Era como si estuviesen clavándole agujas de vudú; pero directamente a él,
no mediante muñeco interpuesto. Le asaltaba un malestar difuso, una palpitación
punzante que no sentía en una parte concreta del cuerpo sino en todas a la vez
y a la vez en ninguna. Como si tuviera alma. Como si el alma fuese algún ente
gaseoso que lo recorriera de la cabeza a los pies. Como si a ese gas es al que
estuviesen clavándole las agujas.
El asalto había empezado esa misma mañana, al abrir el buzón. Las
facturas de siempre, la publicidad de siempre y, novedad, un volante de una
empresa de mensajería avisándole, con unos garabatos apenas legibles que
parecían escritos por un médico, de la recepción de un paquete a su nombre. Con
las primeras punzadas pensó que debía de tratarse de un error, pues estaba
seguro de no haber hecho ningún pedido, ni por Internet ni por ningún otro
medio. Imaginó que podía tratarse de algún truco para venderle algo. Pero venía
a portes pagados.
Ya de vuelta en casa, con el minúsculo paquete en la palma de la mano,
recordó cuando se disponía a abrirlo (y mientras las punzadas seguían
avanzando) la mirada como de reproche -punzada- del empleado de la mensajería
al entregarle el envío, y el cuchicheo de ese mismo empleado con uno de sus
compañeros -punzada, punzada- que había alcanzado a observar desde la puerta de
salida. Tal vez fuese entonces cuando debería haberse explicado el malestar. Entonces,
cuando al desenvolver el paquete vio que era un diminuto ataúd transparente en
cuyo interior yacía un dedo índice derecho.

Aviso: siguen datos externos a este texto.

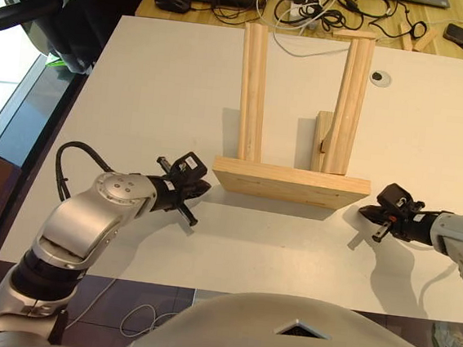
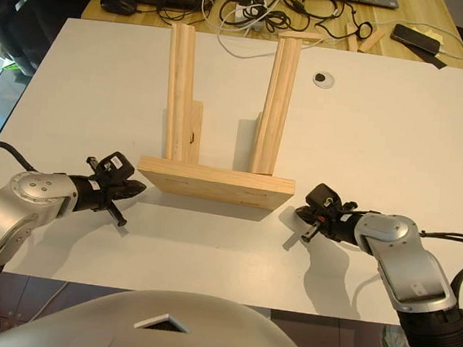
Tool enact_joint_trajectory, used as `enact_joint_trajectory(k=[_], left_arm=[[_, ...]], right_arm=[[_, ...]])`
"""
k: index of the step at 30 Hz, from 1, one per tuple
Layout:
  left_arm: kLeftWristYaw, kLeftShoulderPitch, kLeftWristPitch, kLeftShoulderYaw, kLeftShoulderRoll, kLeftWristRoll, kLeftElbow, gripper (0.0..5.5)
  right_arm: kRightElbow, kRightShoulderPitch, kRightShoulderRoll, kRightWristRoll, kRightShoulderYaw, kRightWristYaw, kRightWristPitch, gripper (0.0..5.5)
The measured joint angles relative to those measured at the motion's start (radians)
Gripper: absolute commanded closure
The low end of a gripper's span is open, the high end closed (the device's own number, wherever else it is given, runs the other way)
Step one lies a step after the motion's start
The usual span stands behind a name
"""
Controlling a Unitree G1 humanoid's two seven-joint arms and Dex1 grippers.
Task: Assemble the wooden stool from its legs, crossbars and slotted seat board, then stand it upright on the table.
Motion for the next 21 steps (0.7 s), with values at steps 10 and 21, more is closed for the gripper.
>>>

Debía de tratarse de alguna broma macabra. El dedo, por supuesto, no
podía ser real, no de carne y hueso. Aunque como imitación había que reconocer
que era excelente. Hasta tenía un resto de suciedad negruzca bajo la punta de
la uña. Como si hubiese tratado de arañar la tierra de una tumba.
No tenía que haberlo enterrado en el cubo de la basura. Tal vez, aunque
no fuese creyente, debería haberle dado cristiana sepultura. Aunque sólo
hubiera sido para que cesaran las punzadas y remitiera el malestar y pudiera dormir.
Aunque sólo hubiera sido para que ahora, en la cama, no tuviera que estar
viendo el dedo, luminiscente y sanguinolento y acusador. No tuviera que estar
viendo el dedo apuntándole a la frente.